Word for word, the data below must be repeated in full; no picture is to be included.

:: Supplied material

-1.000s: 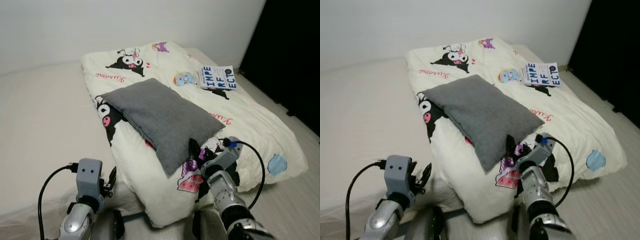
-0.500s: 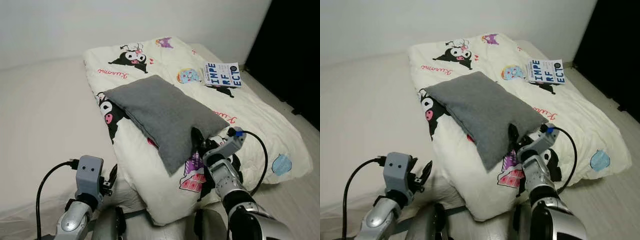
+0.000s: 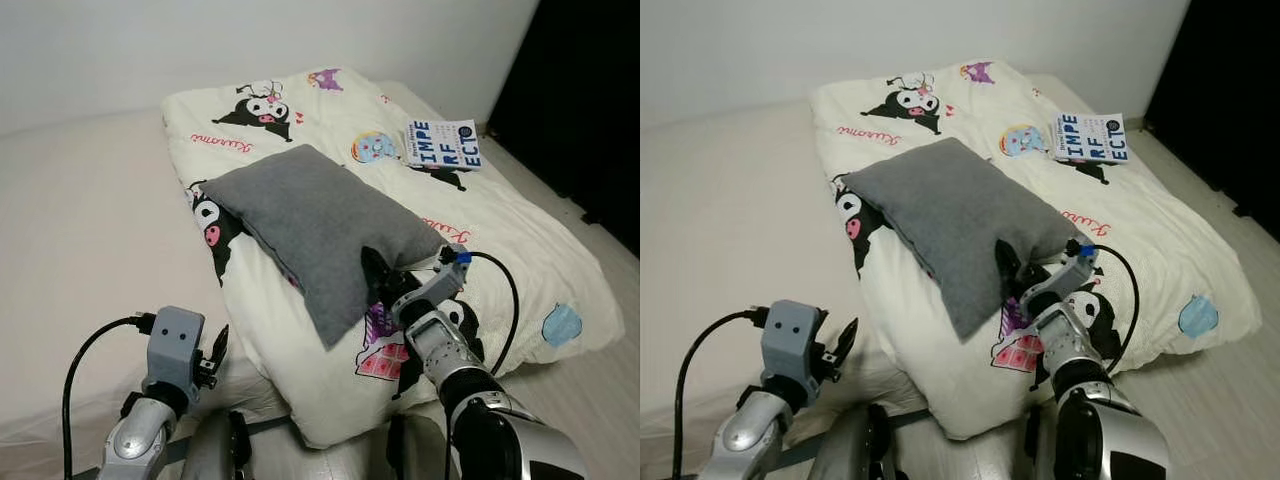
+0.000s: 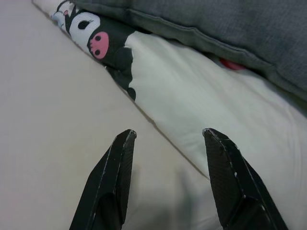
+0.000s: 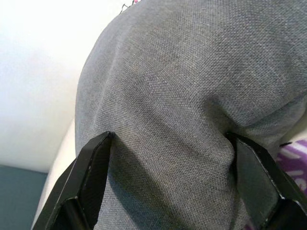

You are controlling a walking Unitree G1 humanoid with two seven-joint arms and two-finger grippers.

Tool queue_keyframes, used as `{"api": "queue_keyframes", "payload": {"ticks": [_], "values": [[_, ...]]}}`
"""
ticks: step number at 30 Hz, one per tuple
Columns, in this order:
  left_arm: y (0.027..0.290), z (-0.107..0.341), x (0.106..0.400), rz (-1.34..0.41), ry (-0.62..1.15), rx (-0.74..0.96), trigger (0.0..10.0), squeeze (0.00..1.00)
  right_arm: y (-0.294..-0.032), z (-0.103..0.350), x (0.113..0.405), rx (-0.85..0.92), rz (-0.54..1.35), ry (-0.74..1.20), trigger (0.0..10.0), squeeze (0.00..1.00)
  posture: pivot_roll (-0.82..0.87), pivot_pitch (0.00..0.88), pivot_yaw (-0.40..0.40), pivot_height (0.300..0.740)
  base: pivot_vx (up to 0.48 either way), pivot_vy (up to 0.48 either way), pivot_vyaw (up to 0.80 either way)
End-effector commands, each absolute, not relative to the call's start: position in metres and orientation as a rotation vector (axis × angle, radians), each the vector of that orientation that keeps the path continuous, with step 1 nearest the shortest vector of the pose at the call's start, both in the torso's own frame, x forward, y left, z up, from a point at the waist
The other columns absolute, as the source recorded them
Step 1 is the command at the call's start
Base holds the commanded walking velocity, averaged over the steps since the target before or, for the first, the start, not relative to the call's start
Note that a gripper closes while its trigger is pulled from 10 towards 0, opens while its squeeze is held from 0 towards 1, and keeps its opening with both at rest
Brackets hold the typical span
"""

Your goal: Clean up the room

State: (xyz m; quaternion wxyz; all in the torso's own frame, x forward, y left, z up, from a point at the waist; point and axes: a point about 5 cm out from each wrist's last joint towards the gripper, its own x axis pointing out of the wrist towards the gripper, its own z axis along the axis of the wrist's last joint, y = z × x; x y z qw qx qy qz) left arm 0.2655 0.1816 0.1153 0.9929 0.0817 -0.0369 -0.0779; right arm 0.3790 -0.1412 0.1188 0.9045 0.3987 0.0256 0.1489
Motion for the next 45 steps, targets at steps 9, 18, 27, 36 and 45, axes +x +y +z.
{"api": "queue_keyframes", "payload": {"ticks": [9,18,27,36,45], "values": [[0.18,0.115,0.26,-0.206,-0.069,0.233,10.0,0.0,-0.143,0.072,0.358,0.862,0.061,0.2,10.0,0.0,0.2,0.337,0.025,0.574,0.0,0.0,0.0],[0.179,0.117,0.265,-0.203,-0.078,0.239,10.0,0.0,-0.153,0.066,0.355,0.929,-0.021,0.23,10.0,0.0,0.2,0.339,0.029,0.574,0.0,0.0,0.0],[0.184,0.123,0.265,-0.211,-0.092,0.271,10.0,0.0,-0.172,0.058,0.351,1.083,-0.171,0.242,10.0,0.0,0.21,0.338,0.023,0.574,0.0,0.0,0.0],[0.188,0.124,0.268,-0.179,-0.101,0.294,10.0,0.0,-0.191,0.055,0.345,1.043,-0.26,0.172,10.0,0.0,0.2,0.34,0.029,0.574,0.0,0.0,0.0],[0.193,0.131,0.274,-0.148,-0.124,0.325,10.0,0.0,-0.174,0.082,0.364,1.098,-0.091,0.108,10.0,0.0,0.21,0.347,0.032,0.574,0.0,0.0,0.0]]}}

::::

*Response to the task*
-1.000s: 
-0.500s: 
+0.000s: 
+0.000s: 
+0.000s: 

You are controlling a walking Unitree G1 humanoid with two seven-joint arms and two-finger grippers.

Tool queue_keyframes, used as `{"api": "queue_keyframes", "payload": {"ticks": [_], "values": [[_, ...]]}}`
"""
ticks: step number at 30 Hz, one per tuple
Columns, in this order:
  left_arm: y (0.027..0.290), z (-0.107..0.341), x (0.106..0.400), rz (-1.34..0.41), ry (-0.62..1.15), rx (-0.74..0.96), trigger (0.0..10.0), squeeze (0.00..1.00)
  right_arm: y (-0.294..-0.032), z (-0.103..0.350), x (0.113..0.405), rx (-0.85..0.92), rz (-0.54..1.35), ry (-0.74..1.20), trigger (0.0..10.0), squeeze (0.00..1.00)
  posture: pivot_roll (-0.82..0.87), pivot_pitch (0.00..0.88), pivot_yaw (-0.40..0.40), pivot_height (0.300..0.740)
  base: pivot_vx (up to 0.48 either way), pivot_vy (up to 0.48 either way), pivot_vyaw (up to 0.80 either way)
End-effector commands, each absolute, not relative to the call's start: position in metres and orientation as a rotation vector (axis × angle, radians), each the vector of that orientation that keeps the path continuous, with step 1 nearest the shortest vector of the pose at the call's start, both in the torso's own frame, x forward, y left, z up, from a point at the waist
The other columns absolute, as the source recorded them
Step 1 is the command at the call's start
Base holds the commanded walking velocity, averaged over the steps since the target before or, for the first, the start, not relative to the call's start
Note that a gripper closes while its trigger is pulled from 10 towards 0, opens while its squeeze is held from 0 towards 1, and keeps its opening with both at rest
Brackets hold the typical span
"""

Your goal: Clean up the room

State: (xyz m; quaternion wxyz; all in the torso's own frame, x forward, y left, z up, from a point at the waist; point and axes: a point about 5 cm out from each wrist's last joint towards the gripper, its own x axis pointing out of the wrist towards the gripper, its own z axis along the axis of the wrist's last joint, y = z × x; x y z qw qx qy qz) left arm 0.2655 0.1816 0.1153 0.9929 0.0817 -0.0369 -0.0779; right arm 0.3790 -0.1412 0.1188 0.9045 0.3987 0.0256 0.1489
Motion for the next 45 steps, targets at steps 9, 18, 27, 36 and 45, axes +x +y +z.
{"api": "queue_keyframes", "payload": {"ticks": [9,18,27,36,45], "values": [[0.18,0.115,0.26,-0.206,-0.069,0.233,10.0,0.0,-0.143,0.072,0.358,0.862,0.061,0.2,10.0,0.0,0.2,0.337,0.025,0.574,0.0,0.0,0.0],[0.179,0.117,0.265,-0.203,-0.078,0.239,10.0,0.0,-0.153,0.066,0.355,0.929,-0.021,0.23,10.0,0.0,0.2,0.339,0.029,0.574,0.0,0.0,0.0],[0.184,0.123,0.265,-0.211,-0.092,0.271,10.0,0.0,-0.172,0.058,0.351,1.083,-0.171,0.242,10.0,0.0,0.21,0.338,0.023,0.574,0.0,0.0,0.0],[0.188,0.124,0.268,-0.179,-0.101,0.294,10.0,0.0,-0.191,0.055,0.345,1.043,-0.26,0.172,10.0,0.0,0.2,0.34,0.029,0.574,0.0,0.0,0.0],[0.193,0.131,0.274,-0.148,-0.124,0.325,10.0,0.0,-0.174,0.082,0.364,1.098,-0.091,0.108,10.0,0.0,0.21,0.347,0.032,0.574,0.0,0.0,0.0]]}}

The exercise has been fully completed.